**Instructions to follow:** Restate the data that follows exactly as it stands, beginning with the first line and ending with the line that contains "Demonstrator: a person".

+---+

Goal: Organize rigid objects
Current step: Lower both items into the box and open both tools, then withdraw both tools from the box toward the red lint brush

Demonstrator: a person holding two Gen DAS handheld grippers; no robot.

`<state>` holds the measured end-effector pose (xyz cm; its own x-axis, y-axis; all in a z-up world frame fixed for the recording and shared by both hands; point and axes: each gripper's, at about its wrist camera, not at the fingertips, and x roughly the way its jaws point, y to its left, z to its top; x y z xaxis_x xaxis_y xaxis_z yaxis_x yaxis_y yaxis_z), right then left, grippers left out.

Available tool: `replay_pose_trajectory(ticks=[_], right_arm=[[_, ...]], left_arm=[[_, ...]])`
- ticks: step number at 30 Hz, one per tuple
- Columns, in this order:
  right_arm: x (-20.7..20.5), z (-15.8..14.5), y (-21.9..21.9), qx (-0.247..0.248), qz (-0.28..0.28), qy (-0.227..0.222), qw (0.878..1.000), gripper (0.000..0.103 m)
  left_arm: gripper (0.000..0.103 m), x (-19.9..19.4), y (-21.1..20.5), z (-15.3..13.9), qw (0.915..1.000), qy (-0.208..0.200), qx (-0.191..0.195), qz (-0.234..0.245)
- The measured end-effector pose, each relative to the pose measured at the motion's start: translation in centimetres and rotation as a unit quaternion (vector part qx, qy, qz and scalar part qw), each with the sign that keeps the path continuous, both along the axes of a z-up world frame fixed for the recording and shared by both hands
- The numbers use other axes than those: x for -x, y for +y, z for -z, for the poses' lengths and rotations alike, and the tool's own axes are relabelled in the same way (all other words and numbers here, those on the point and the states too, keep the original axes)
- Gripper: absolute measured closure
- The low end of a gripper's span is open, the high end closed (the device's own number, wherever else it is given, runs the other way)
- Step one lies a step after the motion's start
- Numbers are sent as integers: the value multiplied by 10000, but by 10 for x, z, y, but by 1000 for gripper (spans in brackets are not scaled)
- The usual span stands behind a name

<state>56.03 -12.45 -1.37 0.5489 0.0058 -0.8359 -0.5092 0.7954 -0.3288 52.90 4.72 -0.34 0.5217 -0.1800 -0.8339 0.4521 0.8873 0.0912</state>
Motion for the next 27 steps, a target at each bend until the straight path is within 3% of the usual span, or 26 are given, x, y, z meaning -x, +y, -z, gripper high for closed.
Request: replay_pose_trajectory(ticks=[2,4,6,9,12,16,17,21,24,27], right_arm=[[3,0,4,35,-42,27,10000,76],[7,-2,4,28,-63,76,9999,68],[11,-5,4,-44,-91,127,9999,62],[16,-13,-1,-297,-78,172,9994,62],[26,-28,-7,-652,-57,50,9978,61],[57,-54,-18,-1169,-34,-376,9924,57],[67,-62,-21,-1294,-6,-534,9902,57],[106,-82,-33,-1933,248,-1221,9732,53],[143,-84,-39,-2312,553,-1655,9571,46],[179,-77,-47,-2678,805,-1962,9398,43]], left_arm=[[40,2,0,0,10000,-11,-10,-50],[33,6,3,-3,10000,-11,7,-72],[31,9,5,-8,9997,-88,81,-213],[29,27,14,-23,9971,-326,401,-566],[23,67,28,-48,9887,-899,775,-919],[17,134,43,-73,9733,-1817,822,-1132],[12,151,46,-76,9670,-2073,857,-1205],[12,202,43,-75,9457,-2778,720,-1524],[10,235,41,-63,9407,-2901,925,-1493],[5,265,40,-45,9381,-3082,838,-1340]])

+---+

**Output for this exercise:**
Goal: Organize rigid objects
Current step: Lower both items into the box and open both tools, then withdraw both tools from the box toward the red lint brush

Demonstrator: a person holding two Gen DAS handheld grippers; no robot.

The response to this exercise is now finished.